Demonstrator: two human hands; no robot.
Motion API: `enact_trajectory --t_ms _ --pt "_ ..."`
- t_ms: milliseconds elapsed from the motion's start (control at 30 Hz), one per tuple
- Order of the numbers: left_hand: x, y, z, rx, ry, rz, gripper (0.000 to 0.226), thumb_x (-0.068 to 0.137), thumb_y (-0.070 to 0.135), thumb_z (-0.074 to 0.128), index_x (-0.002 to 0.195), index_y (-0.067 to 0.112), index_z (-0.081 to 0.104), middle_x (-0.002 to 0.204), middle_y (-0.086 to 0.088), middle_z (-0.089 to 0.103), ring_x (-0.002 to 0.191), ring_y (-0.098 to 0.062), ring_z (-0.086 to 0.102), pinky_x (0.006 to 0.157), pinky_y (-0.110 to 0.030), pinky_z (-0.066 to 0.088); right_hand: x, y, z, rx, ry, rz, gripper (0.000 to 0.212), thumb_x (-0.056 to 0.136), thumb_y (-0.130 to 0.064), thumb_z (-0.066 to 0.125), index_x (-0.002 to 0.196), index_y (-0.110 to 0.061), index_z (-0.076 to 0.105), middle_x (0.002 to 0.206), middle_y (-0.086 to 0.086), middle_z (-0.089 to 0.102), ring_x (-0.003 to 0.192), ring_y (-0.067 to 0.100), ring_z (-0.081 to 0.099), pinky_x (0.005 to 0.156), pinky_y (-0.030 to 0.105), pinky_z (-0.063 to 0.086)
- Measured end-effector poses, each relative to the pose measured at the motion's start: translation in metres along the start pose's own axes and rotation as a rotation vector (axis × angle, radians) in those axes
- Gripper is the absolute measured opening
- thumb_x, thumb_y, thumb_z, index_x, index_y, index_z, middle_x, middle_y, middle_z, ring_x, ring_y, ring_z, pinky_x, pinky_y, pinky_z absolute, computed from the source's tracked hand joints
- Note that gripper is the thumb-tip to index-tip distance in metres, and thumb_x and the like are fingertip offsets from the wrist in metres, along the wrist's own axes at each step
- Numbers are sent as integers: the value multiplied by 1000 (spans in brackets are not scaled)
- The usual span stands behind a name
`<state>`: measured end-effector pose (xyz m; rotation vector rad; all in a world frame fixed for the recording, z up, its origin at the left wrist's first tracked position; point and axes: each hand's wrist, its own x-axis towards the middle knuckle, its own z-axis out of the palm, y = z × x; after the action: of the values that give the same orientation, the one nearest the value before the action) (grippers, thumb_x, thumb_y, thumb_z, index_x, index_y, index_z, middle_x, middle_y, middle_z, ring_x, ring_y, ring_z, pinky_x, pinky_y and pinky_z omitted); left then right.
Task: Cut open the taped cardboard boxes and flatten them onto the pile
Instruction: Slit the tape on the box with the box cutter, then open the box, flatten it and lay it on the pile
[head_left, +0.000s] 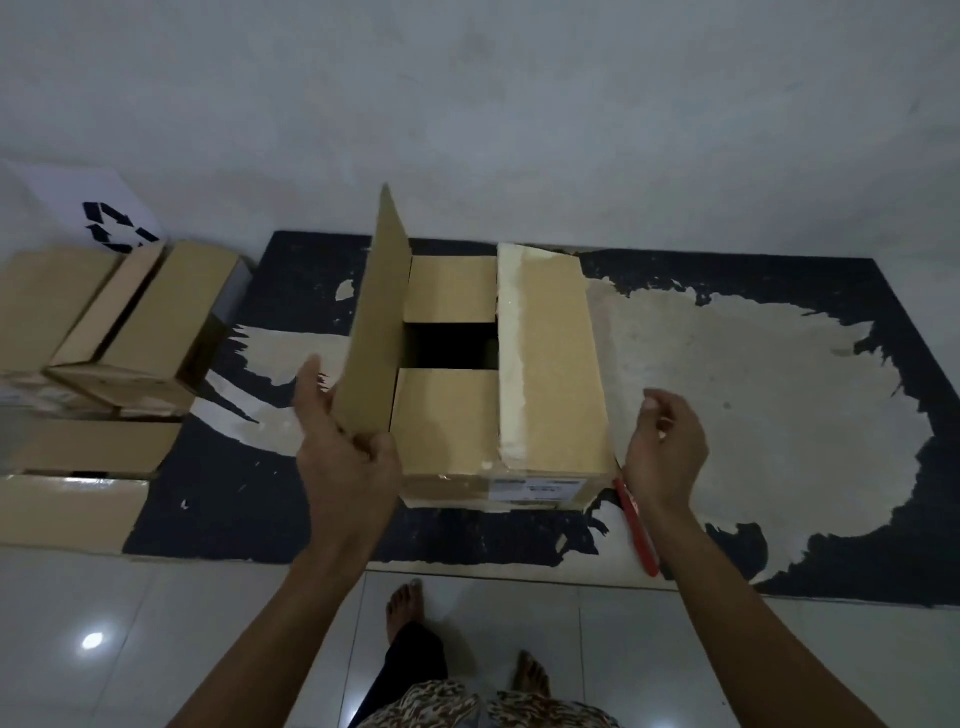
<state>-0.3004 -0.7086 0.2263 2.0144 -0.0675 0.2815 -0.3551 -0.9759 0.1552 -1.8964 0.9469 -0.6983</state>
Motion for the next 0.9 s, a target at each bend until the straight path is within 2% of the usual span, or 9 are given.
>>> enact_trajectory --t_ms 167,300,400,467,567,633,733,833,900 --pt "12 -15 -1 -327 333 -401 81 88 -9 53 153 24 16 114 16 45 95 5 57 77 -19 54 -25 -73 14 -351 -520 -564 45 94 -54 44 133 -35 56 141 3 34 131 19 28 103 31 38" --pt "31 -56 2 -449 244 -855 59 89 -5 43 145 12 37 133 -10 50 114 -27 53 75 -39 53 -44 -87 40 -701 -842 -714 65 90 -67 12 125 -39 58 160 14 11 146 36 -4 119 55 8" --pt "40 -63 6 -346 130 -958 53 89 4 45 142 8 38 139 -17 44 117 -35 48 73 -44 54 -42 -99 35 -728 -723 -647 50 94 -64 30 106 -25 57 153 15 23 143 39 15 106 55 38" --pt "45 -52 8 -68 97 -994 59 91 14 51 146 11 30 149 -19 29 126 -40 39 90 -47 47 -33 -113 21 -663 -678 -599 31 92 -52 54 101 -22 53 143 9 30 129 31 38 89 43 52" --pt "52 -43 9 504 65 -692 89 85 21 69 154 17 12 161 -21 -3 145 -42 10 117 -57 20 -16 -129 -6 -482 -590 -565 15 85 -16 69 94 -18 56 125 3 48 104 16 53 92 26 49" --pt "58 -40 12 762 -27 -263 87 82 15 73 151 14 21 160 -22 8 146 -42 10 118 -60 15 -3 -131 -27 -353 -462 -488 24 82 1 67 93 -20 60 113 3 59 94 10 55 93 27 52" --pt "74 -16 26 798 -381 235 65 86 9 64 146 13 37 153 -15 35 143 -34 26 120 -49 19 12 -119 -56 -482 -318 -311 39 91 -1 55 127 -16 60 124 9 62 94 24 61 87 38 53" --pt "81 10 50 713 -804 221 53 99 15 50 150 12 35 147 -12 47 140 -30 36 119 -49 22 16 -91 -68 -731 -345 -166 45 98 -18 47 143 -21 44 141 16 42 114 38 52 93 48 46" --pt "83 26 57 729 -834 215 38 104 22 41 139 9 45 126 -13 61 119 -30 56 106 -46 38 14 -72 -67 -794 -379 -45 40 100 -33 46 139 -24 43 155 16 19 138 42 26 106 58 34"
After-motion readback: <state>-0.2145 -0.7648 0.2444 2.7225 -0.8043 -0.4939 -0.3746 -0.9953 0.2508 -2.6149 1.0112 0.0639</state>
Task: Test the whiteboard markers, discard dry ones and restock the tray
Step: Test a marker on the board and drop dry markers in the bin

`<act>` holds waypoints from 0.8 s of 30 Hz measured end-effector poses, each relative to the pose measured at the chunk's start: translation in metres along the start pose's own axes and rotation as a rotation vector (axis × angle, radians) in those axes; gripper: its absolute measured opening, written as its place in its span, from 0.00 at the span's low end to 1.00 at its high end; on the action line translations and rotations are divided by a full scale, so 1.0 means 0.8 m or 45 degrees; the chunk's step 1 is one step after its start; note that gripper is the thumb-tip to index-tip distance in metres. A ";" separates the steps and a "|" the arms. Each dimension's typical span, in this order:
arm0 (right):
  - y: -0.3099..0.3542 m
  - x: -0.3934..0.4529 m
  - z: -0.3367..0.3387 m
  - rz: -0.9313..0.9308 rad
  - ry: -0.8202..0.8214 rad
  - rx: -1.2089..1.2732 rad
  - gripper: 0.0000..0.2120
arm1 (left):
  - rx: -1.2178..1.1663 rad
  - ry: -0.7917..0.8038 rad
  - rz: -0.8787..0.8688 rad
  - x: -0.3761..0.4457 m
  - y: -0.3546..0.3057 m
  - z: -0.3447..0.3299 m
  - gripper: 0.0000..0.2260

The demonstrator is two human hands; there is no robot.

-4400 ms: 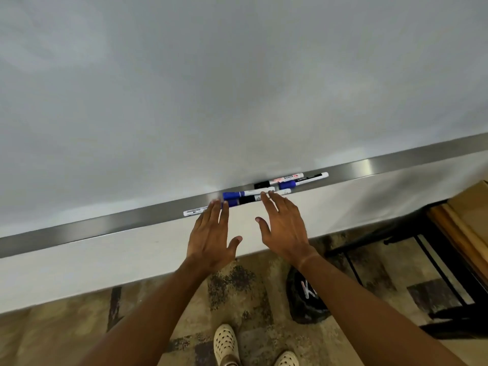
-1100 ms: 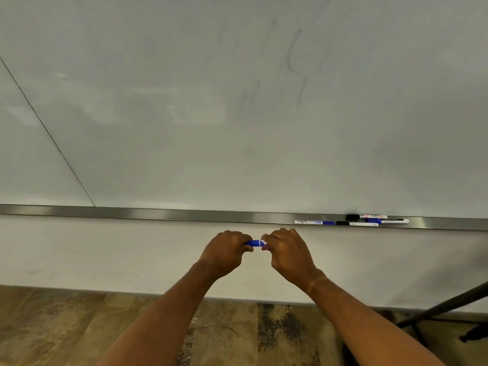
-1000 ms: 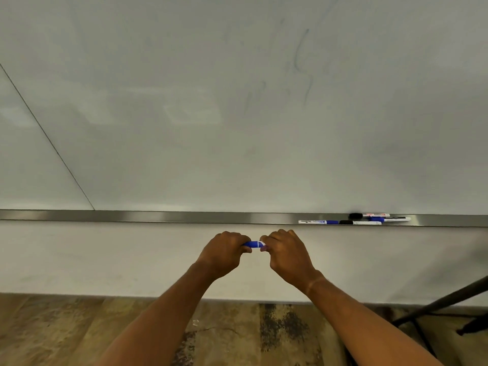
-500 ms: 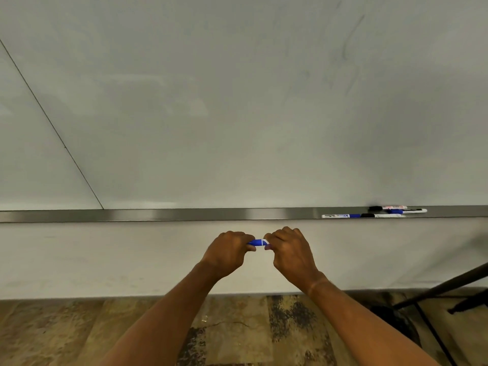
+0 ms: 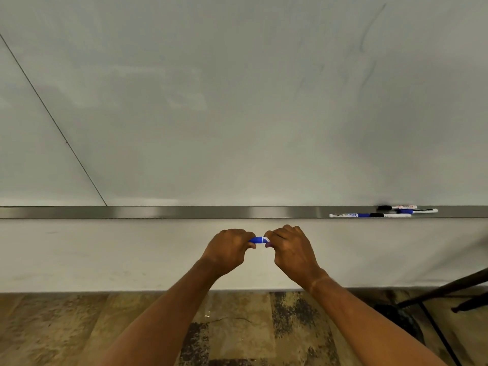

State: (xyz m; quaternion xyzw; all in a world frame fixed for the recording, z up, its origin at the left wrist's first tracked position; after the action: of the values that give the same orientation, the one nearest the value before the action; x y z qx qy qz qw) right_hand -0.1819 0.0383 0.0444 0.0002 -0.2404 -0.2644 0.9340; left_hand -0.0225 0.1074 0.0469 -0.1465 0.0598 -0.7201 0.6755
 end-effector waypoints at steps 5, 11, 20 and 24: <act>-0.011 0.006 -0.004 -0.042 0.013 0.074 0.13 | 0.115 -0.035 -0.034 0.011 0.002 -0.005 0.08; -0.042 0.021 0.008 0.021 -0.053 0.048 0.12 | 0.023 -0.012 0.040 0.048 -0.009 0.006 0.11; -0.087 0.035 0.012 0.129 -0.092 0.033 0.12 | -0.218 0.035 0.064 0.089 -0.014 0.011 0.10; -0.105 0.036 0.011 0.150 -0.079 0.030 0.13 | -0.277 0.093 0.095 0.101 -0.019 0.009 0.09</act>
State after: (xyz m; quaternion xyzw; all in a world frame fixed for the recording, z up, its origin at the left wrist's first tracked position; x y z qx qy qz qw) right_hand -0.2057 -0.0467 0.0548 -0.0111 -0.2718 -0.2061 0.9399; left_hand -0.0385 0.0291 0.0686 -0.1903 0.1675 -0.6887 0.6793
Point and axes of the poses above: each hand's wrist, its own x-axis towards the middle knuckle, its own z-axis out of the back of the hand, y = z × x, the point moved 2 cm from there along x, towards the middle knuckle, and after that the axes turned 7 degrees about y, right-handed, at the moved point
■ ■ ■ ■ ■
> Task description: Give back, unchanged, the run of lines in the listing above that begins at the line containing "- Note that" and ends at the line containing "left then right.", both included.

> Answer to this task:
- Note that gripper is the thumb-tip to index-tip distance in metres, and thumb_x and the like are fingertip offsets from the wrist in metres, along the wrist's own axes at each step
- Numbers are sent as integers: the value multiplied by 1000 (spans in brackets are not scaled)
- The usual span stands behind a name
`<state>`: measured end-effector pose (xyz m; rotation vector rad; all in a world frame fixed for the recording, z up, its origin at the left wrist's first tracked position; point and axes: each hand's wrist, its own x-axis towards the middle knuckle, its own z-axis out of the palm, y = z × x; after the action: of the values that give the same orientation, the one nearest the value before the action) (grippers, thumb_x, thumb_y, thumb_z, index_x, index_y, index_z, middle_x, middle_y, middle_z, ring_x, ring_y, ring_z, pinky_x, pinky_y and pinky_z omitted); left then right.

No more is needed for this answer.